**AIM OF THE EXERCISE:** Copy out the entire listing word for word.

########

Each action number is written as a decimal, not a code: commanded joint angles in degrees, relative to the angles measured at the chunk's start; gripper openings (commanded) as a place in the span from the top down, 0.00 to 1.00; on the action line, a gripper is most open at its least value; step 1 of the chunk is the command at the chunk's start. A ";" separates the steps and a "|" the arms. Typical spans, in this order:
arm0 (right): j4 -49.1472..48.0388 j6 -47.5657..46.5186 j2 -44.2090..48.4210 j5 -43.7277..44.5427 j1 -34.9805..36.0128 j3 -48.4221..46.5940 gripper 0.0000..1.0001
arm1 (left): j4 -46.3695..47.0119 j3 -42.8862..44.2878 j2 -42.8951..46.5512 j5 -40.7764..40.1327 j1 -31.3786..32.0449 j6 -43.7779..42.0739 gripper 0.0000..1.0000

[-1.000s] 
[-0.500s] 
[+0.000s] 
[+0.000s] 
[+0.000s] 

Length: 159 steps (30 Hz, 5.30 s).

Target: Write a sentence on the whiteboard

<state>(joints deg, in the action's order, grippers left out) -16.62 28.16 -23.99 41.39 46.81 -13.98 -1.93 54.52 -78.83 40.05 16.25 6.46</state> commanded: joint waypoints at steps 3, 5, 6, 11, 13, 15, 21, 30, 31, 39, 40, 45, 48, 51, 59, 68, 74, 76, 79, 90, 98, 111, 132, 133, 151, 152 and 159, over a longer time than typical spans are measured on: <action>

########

**EXERCISE ANSWER:**
Each action number is written as a decimal, not a code: commanded joint angles in degrees, relative to the angles measured at the chunk's start; gripper openings (commanded) as a place in the span from the top down, 0.00 to 1.00; on the action line, a gripper is most open at its least value; step 1 of the chunk is the command at the chunk's start. A ";" separates the steps and a "|" the arms. Typical spans, in this order:
arm0 (right): j4 -49.1472..48.0388 j6 -47.5657..46.5186 j2 -44.2090..48.4210 j5 -43.7277..44.5427 j1 -34.9805..36.0128 j3 -48.4221..46.5940 gripper 0.0000..1.0001
arm1 (left): j4 -46.3695..47.0119 j3 -42.8862..44.2878 j2 -42.8951..46.5512 j5 -40.7764..40.1327 j1 -31.3786..32.0449 j6 -43.7779..42.0739 gripper 0.0000..1.0000

[-1.000s] 
[-0.500s] 
[+0.000s] 
[+0.000s] 
[+0.000s] 

Length: 159 steps (30 Hz, 5.30 s).

Target: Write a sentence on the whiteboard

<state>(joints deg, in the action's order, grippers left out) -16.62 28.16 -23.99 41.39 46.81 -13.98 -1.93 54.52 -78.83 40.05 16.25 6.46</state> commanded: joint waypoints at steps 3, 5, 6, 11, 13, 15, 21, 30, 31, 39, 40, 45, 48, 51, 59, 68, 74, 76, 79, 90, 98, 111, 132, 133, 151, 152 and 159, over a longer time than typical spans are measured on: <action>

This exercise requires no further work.